Wow! Is this what it is really all about??

>>(04:46:14 PM) Lamo: Why? Wikileaks would be the perfect cover
(04:46:23 PM) Lamo: They post what’s not useful
(04:46:29 PM) Lamo: And keep the rest<<

Is there a deep dark pool of material that WikiLeaks is sitting on? Information that makes the rest pale by comparison. I had often wondered at the mundane nature of the bulk of the releases (laundry lists, and the apparent scarcity of information about US malfeasance.

That would beg the question of how many other organizations are also suppressing releases. Remember that in the early days the "Entire Archive" was carried around to the recipients on two discs.

Does this also point to another side of Adrian Lamo? Was he tasked to connect with Manning, and to establish a working relationship between Manning and Assange? If this exchange is put into context of common knowlege of the day, it suggests an incredible intutative leap by Lamo. Or alternatively, that he was already connected and had 'special' information.

Tiny flaw

"was for more serious" far

Anybody can see from the chat

Anybody can see from the chat logs released thus far that Assange spoke to Manning - a lot. It is reasonable to assume that Assange also encouraged Manning to leak documents. That is what investigative reporters DO.

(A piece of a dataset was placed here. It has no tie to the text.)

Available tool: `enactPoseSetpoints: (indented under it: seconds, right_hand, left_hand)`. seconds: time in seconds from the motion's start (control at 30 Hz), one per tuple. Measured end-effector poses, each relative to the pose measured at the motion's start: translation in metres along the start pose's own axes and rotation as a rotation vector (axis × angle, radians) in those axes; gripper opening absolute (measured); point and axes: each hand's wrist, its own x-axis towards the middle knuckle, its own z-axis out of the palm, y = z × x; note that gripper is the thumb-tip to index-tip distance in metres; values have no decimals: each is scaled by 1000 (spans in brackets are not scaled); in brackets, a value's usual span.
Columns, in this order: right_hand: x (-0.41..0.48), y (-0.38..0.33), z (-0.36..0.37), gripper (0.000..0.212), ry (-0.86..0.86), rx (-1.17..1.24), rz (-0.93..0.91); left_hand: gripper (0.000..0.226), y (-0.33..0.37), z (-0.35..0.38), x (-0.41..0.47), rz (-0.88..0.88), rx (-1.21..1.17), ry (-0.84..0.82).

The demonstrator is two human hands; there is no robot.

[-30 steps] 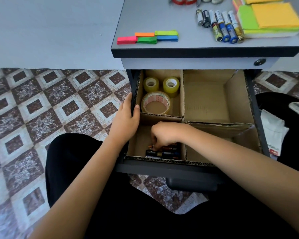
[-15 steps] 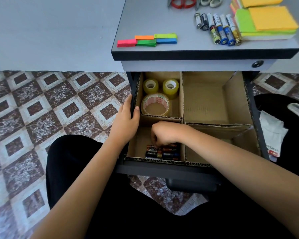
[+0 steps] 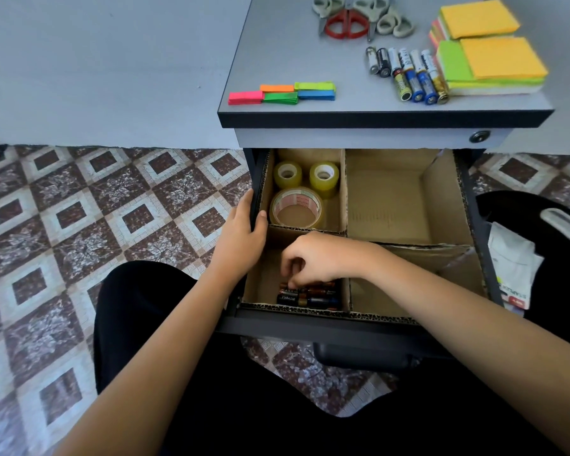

The fight shouldn't be about whether that happened, but about whether it is a crime and, by extension, whether the Espionage Act is constitutional by today's standards.

The Espionage Act

Although I share your distaste for the possibility of prosecuting Assange for espionage, you considerably misstate what the Espionage Act requires when you write that "the prosecution has to satisfy the Grand Jury that there is sufficient evidence of a conspiracy between Julian Assange and the alleged leaker, Bradley Manning to warrant a trial: sufficient evidence that they associated and worked in concert to exfiltrate information from the U.S. government." That statement is accurate only with regard to 18 USC 793(g), the conspiracy provision. None of the others -- such as 793(c), 793(e), 794(a), or 798 -- require proof of agreement or collusion. That is precisely what makes the Espionage Act so scary.

Kevin Jon Heller
Senior Lecturer, Melbourne Law School
www.opiniojuris.org

Many thanks, Kevin. I

Many thanks, Kevin. I misstated the facts there, partially through ambiguity, and partially through an incomplete understanding. Mea culpa.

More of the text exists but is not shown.